When addiction is in the picture, it is important to think with your mind before letting your heart take over. Addiction is serious. Love alone is not enough to manage a relationship where one partner is in addiction recovery. Therefore, regardless of how you feel, if you know that this is not a situation that you can handle, leave. It will be the best choice for you and for the recovering individual.

Educate Yourself About Addiction

Visit your local health services office, a library, or search the Internet for reputable resources like the Substance Abuse and Mental Health Services Administration (SAMHSA) to truly understand addiction. You can also go to support groups for families and friends of recovering addicts. By attending these meetings, you can get advice and support from people in similar circumstances. You can also find out even more about addiction recovery. 

Put Your Partner’s Recovery First

If you’re sure you can start dating a recovering addict and want this relationship to last, you must support your partner’s sobriety and put his or her recovery first. It’s crucial to the health of your significant other and your relationship as a whole. Be supportive and never make your new partner feel guilty about spending time attending meetings or keeping other recovery-related appointments. 

Be considerate of your partner when planning dates. For example, if it’s still early in his or her recovery, avoid places where alcohol or drugs are typically found. Instead of taking your date to a party, music festival, or a bar, plan an outdoor activity or see a movie.
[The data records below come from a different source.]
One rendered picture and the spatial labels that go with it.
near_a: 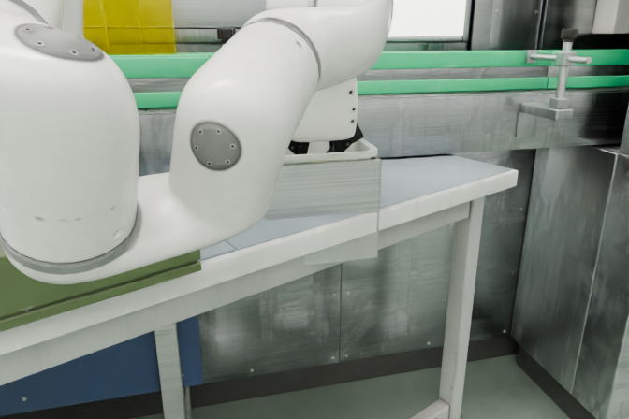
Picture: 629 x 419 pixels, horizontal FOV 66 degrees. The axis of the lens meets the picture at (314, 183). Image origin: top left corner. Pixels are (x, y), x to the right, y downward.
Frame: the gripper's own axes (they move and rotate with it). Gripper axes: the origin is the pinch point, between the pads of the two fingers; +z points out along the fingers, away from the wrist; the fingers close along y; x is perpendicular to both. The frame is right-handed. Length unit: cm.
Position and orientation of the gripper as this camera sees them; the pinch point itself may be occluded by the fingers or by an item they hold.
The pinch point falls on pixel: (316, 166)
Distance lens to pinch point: 75.0
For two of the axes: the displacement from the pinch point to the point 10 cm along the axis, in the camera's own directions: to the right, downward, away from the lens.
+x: 2.5, 5.2, -8.1
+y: -9.7, 0.8, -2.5
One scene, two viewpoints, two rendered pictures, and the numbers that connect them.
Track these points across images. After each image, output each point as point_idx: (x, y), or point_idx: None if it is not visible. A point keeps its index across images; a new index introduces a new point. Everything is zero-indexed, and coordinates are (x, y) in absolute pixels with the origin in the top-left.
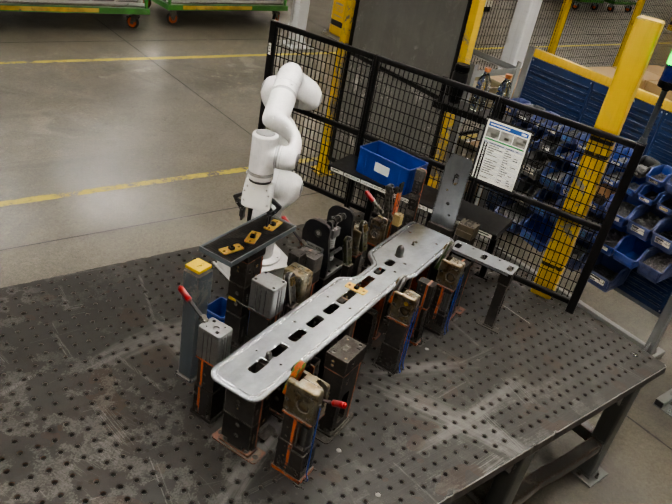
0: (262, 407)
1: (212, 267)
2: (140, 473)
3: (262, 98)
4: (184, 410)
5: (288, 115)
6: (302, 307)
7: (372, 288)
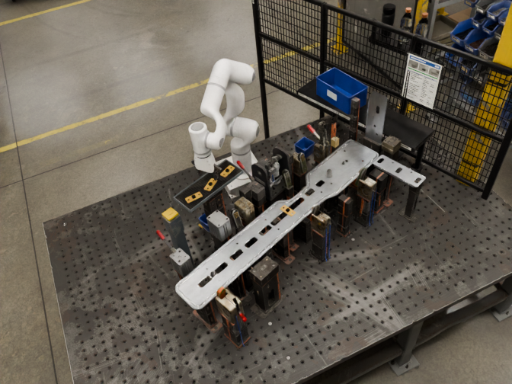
0: None
1: None
2: (148, 337)
3: None
4: None
5: (217, 106)
6: (245, 230)
7: (299, 209)
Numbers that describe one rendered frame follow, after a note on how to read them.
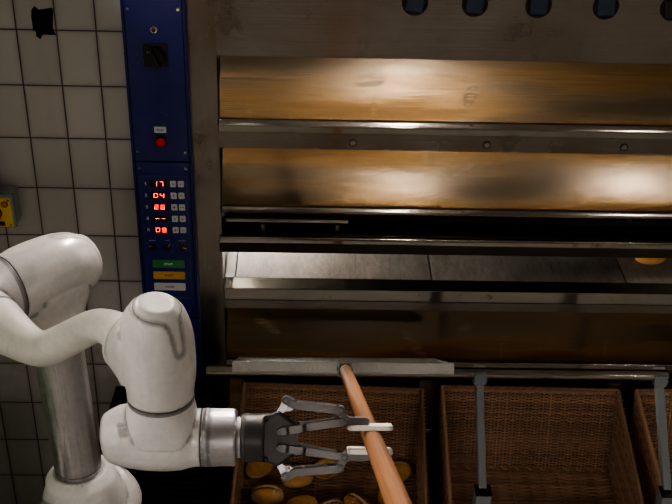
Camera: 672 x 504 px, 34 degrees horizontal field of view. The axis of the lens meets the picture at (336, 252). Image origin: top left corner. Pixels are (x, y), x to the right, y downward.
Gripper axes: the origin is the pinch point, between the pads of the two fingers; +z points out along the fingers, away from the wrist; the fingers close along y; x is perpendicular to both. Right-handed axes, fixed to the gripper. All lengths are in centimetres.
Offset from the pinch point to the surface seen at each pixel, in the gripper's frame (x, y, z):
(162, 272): -142, -21, -48
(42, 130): -124, -58, -79
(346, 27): -107, -85, 1
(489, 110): -116, -66, 39
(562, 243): -121, -31, 60
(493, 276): -154, -21, 48
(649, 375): -115, 4, 83
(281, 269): -157, -22, -15
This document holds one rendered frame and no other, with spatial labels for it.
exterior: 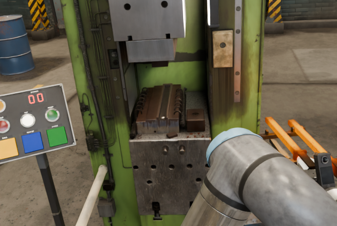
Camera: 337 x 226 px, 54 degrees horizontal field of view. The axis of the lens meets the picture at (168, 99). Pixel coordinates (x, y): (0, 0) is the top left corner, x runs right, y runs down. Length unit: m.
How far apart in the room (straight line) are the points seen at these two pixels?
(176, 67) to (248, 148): 1.35
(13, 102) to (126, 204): 0.91
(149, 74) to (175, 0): 0.71
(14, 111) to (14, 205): 1.49
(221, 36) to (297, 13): 6.02
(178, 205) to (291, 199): 1.21
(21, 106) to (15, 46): 4.47
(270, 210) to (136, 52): 1.00
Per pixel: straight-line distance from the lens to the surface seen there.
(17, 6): 8.92
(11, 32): 5.93
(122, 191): 1.99
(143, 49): 1.42
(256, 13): 1.55
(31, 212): 2.80
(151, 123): 1.56
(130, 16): 1.40
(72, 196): 2.81
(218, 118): 1.70
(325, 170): 1.16
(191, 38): 1.89
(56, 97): 1.53
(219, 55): 1.55
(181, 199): 1.72
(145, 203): 1.76
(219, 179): 0.66
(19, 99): 1.54
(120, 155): 1.85
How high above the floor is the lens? 1.70
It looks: 24 degrees down
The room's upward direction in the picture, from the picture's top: 5 degrees counter-clockwise
Don’t Use Substances Around Your Partner

Part of putting your partner’s recovery first is not excessively using substances around him or her. This is especially true if the substance is something that your partner is addicted to. For example, if your partner is a recovering alcoholic, you should not drink excessive amounts of alcohol in front of him or her. Doing so will only act as an unnecessary form of temptation. 

Set Some Ground Rules

When you start dating a recovering addict, it is vital that you set some ground rules for your relationship. For example, you need to decide together what you can and cannot do in front of him or her. Is your partner far enough in his or her sobriety where he or she feels comfortable with you drinking around him or her? 

You should also set some ground rules about where your partner feels comfortable with you going. Is your partner alright with you going to a bar or party without him or her? Are there any lifestyle changes that you need to make? What will you guys do if you are in a public place that makes your partner feel uncomfortable? Who does your partner feel comfortable with you discussing his or her addiction with? All of these are questions that you need to answer together as a couple. 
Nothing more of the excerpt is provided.